**About this task**. In the material below, write out each line word for word and omit the pictures.

'''

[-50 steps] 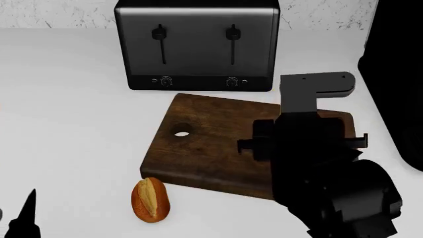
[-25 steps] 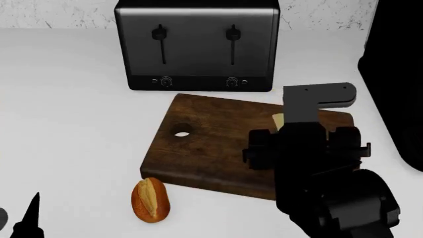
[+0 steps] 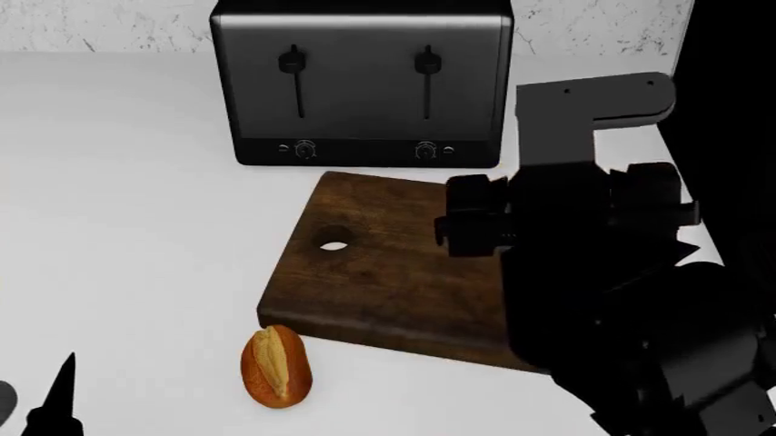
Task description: Place the bread and cheese on the cutting board.
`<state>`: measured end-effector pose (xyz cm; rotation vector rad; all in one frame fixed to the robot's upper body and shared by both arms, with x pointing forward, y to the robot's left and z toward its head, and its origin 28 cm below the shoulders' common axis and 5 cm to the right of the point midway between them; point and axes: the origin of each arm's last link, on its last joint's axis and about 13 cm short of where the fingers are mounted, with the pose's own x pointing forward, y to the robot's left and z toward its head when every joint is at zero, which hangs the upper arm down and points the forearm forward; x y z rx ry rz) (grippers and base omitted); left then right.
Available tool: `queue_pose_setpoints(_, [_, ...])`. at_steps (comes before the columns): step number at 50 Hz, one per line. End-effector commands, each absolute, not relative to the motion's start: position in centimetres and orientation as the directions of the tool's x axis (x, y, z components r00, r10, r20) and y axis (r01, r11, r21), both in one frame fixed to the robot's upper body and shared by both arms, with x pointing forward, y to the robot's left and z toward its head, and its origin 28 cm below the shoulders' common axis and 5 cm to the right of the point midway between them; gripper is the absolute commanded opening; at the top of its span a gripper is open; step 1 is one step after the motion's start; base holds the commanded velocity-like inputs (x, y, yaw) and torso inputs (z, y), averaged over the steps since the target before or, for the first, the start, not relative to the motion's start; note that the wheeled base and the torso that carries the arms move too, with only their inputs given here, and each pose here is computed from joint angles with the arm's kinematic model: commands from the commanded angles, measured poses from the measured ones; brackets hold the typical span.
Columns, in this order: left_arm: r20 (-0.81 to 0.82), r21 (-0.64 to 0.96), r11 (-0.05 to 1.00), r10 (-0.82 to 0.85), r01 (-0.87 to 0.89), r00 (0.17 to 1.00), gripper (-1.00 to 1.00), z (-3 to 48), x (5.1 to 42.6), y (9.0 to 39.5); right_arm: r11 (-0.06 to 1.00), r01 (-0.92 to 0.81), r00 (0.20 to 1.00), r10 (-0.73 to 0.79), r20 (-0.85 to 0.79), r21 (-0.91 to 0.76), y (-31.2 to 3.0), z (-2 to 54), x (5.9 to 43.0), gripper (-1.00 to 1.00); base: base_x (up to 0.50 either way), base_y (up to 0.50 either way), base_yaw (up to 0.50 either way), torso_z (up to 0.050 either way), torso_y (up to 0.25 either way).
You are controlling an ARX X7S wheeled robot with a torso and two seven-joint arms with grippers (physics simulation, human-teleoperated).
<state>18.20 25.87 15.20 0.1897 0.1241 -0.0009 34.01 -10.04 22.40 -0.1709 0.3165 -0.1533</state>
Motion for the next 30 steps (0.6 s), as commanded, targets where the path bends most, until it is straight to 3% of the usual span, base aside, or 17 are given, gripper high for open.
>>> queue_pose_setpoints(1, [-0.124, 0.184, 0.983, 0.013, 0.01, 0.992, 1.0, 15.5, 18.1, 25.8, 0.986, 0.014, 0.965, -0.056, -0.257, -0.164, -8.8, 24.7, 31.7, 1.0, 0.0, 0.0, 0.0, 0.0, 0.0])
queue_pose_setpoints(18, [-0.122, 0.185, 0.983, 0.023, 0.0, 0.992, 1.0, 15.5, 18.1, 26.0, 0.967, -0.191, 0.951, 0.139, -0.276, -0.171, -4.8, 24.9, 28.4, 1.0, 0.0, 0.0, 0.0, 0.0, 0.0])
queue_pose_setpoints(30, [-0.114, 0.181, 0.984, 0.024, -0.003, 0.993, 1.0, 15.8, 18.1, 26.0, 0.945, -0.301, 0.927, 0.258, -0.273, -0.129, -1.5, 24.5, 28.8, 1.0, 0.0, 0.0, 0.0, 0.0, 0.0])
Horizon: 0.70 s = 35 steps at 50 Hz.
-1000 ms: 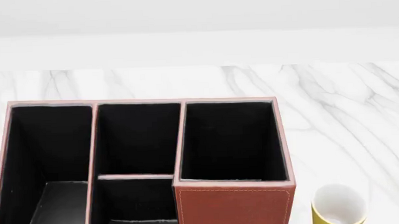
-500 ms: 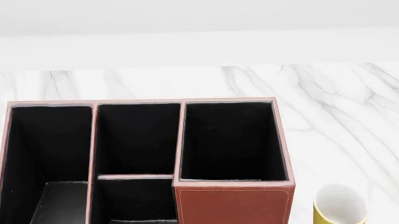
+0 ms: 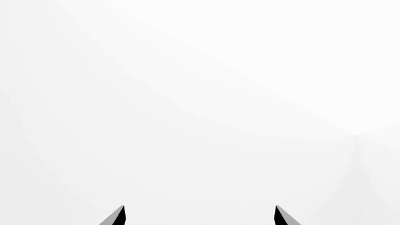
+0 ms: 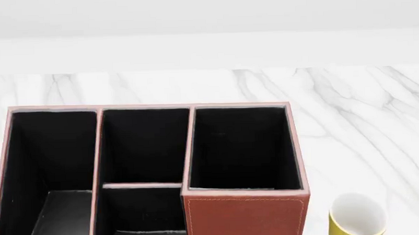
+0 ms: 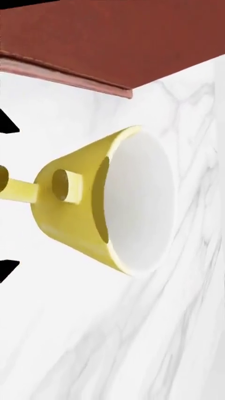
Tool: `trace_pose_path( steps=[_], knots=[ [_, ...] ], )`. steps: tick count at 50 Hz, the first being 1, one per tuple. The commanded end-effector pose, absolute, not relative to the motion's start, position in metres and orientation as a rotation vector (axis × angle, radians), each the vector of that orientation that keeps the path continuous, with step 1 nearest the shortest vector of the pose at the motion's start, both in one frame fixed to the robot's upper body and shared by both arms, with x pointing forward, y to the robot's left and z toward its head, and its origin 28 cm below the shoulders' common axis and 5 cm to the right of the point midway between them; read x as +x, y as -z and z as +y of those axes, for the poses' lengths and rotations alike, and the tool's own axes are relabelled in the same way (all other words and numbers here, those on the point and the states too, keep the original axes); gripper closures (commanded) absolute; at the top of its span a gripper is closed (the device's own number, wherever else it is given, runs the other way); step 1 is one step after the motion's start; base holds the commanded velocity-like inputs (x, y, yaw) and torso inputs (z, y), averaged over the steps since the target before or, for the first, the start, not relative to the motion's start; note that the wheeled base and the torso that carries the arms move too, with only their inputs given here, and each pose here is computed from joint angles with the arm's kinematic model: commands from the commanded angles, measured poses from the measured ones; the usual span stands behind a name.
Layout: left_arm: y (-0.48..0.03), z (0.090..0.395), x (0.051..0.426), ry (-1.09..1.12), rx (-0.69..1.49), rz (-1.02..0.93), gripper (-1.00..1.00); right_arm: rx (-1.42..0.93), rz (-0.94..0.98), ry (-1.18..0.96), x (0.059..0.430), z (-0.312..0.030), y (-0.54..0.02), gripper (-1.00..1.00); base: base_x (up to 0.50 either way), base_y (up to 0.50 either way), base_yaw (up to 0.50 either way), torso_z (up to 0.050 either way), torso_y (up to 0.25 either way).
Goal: Pick up the yellow and white mug and place it to the right of the caddy.
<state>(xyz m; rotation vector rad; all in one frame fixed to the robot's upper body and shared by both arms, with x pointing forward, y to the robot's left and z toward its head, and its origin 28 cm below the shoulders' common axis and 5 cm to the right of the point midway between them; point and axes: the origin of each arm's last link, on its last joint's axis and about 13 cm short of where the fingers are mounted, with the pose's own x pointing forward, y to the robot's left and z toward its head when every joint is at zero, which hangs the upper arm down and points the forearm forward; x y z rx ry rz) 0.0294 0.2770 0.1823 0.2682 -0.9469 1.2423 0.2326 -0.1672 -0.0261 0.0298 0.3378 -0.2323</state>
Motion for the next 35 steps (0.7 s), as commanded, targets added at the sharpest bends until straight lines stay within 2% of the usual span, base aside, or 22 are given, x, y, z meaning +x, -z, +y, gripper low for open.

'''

**Solution to the exercise**.
[-50 steps] 
[-25 steps] 
[+0 steps] 
Task description: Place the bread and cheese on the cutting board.
`<state>`: measured end-effector pose (xyz cm; rotation vector rad; all in one frame fixed to the robot's upper body and shared by both arms, with x pointing forward, y to the robot's left and z toward its head, and its origin 28 cm below the shoulders' common axis and 5 cm to the right of the point midway between them; point and axes: the origin of each arm's last link, on its last joint's axis and about 13 cm short of where the fingers are mounted, with the pose's own x pointing forward, y to the robot's left and z toward its head when every joint is at zero, which hangs the upper arm down and points the forearm forward; x y z rx ry rz) (grippers and base omitted); left then right.
Available tool: `queue_pose_setpoints(_, [_, ...])`. at_steps (comes before the columns): step number at 50 Hz, one per line. End-effector commands, each absolute, not relative to the motion's start: position in centimetres and orientation as the directions of the tool's x axis (x, y, z components r00, r10, r20) and y axis (r01, r11, r21), both in one frame fixed to the robot's upper body and shared by both arms, with x pointing forward, y to the robot's left and z toward its head, and its origin 28 cm below the shoulders' common axis and 5 cm to the right of the point midway between them; gripper is the absolute commanded opening; at the top of its span a gripper is open; step 1 is one step after the motion's start; base holds the commanded velocity-like inputs (x, y, yaw) and torso inputs (z, y), averaged over the steps since the target before or, for the first, the start, not relative to the motion's start; note that the wheeled base and the torso that carries the arms move too, with only their inputs given here, and each pose here is computed from joint angles with the arm's kinematic model: commands from the commanded angles, measured poses from the measured ones; brackets hold the typical span.
Columns, in this order: left_arm: r20 (-0.81 to 0.82), r21 (-0.64 to 0.96), r11 (-0.05 to 1.00), r10 (-0.82 to 0.85), r01 (-0.87 to 0.89), r00 (0.17 to 1.00), gripper (-1.00 to 1.00), z (-3 to 48), x (5.1 to 42.6), y (9.0 to 39.5); right_arm: r11 (-0.06 to 1.00), r01 (-0.92 to 0.81), r00 (0.20 to 1.00), r10 (-0.73 to 0.79), r20 (-0.85 to 0.79), r21 (-0.91 to 0.76), y (-31.2 to 3.0), z (-2 to 54), x (5.9 to 43.0), gripper (-1.00 to 1.00); base: base_x (up to 0.50 either way), base_y (up to 0.50 either way), base_yaw (up to 0.50 either way), torso_z (up to 0.050 either way), torso_y (up to 0.25 either way).
You are controlling an ARX X7S wheeled robot with a torso and two seven-joint arms with grippers (physics simulation, human-teleoperated).
<state>18.20 25.87 15.20 0.1897 0.1241 -0.0009 34.01 -10.04 22.40 -0.1709 0.3165 -0.1533</state>
Motion for the next 30 steps (0.6 s), as commanded, targets where the path bends most, until it is straight to 3% of the usual span, base aside, or 17 are given, gripper high for open.
>>> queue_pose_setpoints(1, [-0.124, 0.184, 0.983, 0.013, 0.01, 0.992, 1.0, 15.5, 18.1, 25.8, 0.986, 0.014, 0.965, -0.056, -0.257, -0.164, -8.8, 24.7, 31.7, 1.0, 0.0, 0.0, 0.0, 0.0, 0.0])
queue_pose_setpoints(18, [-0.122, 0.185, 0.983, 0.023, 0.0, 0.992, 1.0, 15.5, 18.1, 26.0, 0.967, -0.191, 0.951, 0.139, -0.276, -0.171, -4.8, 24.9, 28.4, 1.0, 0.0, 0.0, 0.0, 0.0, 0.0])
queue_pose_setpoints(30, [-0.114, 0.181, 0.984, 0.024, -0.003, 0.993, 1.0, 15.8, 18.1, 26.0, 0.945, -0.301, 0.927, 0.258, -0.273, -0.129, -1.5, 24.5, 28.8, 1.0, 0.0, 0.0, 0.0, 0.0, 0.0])
Horizon: 0.70 s = 35 steps at 50 Hz.
-1000 ms: 
-500 ms: 
+0 ms: 
+0 ms: 
+0 ms: 
Tool: `trace_pose_path( steps=[_], knots=[ [_, ...] ], )`. steps: tick count at 50 Hz, the first being 1, one per tuple. The commanded end-effector pose, absolute, not relative to the motion's start, position in metres and orientation as a rotation vector (axis × angle, radians), each the vector of that orientation that keeps the path continuous, with step 1 nearest the shortest vector of the pose at the motion's start, both in one frame fixed to the robot's upper body and shared by both arms, with x pointing forward, y to the robot's left and z toward its head, and its origin 28 cm below the shoulders' common axis and 5 cm to the right of the point midway between them; read x as +x, y as -z and z as +y of those axes, for the poses' lengths and rotations alike, and the tool's own axes are relabelled in the same way (all other words and numbers here, those on the point and the states too, keep the original axes); gripper closures (commanded) absolute; at the top of its span a gripper is closed (the device's own number, wherever else it is given, runs the other way); step 1 is one step after the motion's start; base holds the commanded velocity-like inputs (x, y, yaw) and torso inputs (z, y), averaged over the steps since the target before or, for the first, the start, not relative to the motion's start; note that the wheeled base and the torso that carries the arms move too, with only their inputs given here, and each pose here is computed from joint angles with the arm's kinematic model: commands from the commanded angles, measured poses from the measured ones; the usual span stands behind a name.
Layout: left_arm: y (-0.48..0.03), z (0.090..0.395), x (0.051..0.426), ry (-1.09..1.12), rx (-0.69..1.49), rz (-1.02..0.93), gripper (-1.00..1.00); right_arm: rx (-1.42..0.93), rz (-0.94..0.98), ry (-1.18..0.96), x (0.059..0.430), z (-0.312..0.030), y (-0.54..0.02), gripper (-1.00..1.00); base: base_x (up to 0.50 either way), base_y (up to 0.50 either way), base_yaw (up to 0.50 either way), torso_z (up to 0.050 either way), torso_y (up to 0.25 either way).
Goal: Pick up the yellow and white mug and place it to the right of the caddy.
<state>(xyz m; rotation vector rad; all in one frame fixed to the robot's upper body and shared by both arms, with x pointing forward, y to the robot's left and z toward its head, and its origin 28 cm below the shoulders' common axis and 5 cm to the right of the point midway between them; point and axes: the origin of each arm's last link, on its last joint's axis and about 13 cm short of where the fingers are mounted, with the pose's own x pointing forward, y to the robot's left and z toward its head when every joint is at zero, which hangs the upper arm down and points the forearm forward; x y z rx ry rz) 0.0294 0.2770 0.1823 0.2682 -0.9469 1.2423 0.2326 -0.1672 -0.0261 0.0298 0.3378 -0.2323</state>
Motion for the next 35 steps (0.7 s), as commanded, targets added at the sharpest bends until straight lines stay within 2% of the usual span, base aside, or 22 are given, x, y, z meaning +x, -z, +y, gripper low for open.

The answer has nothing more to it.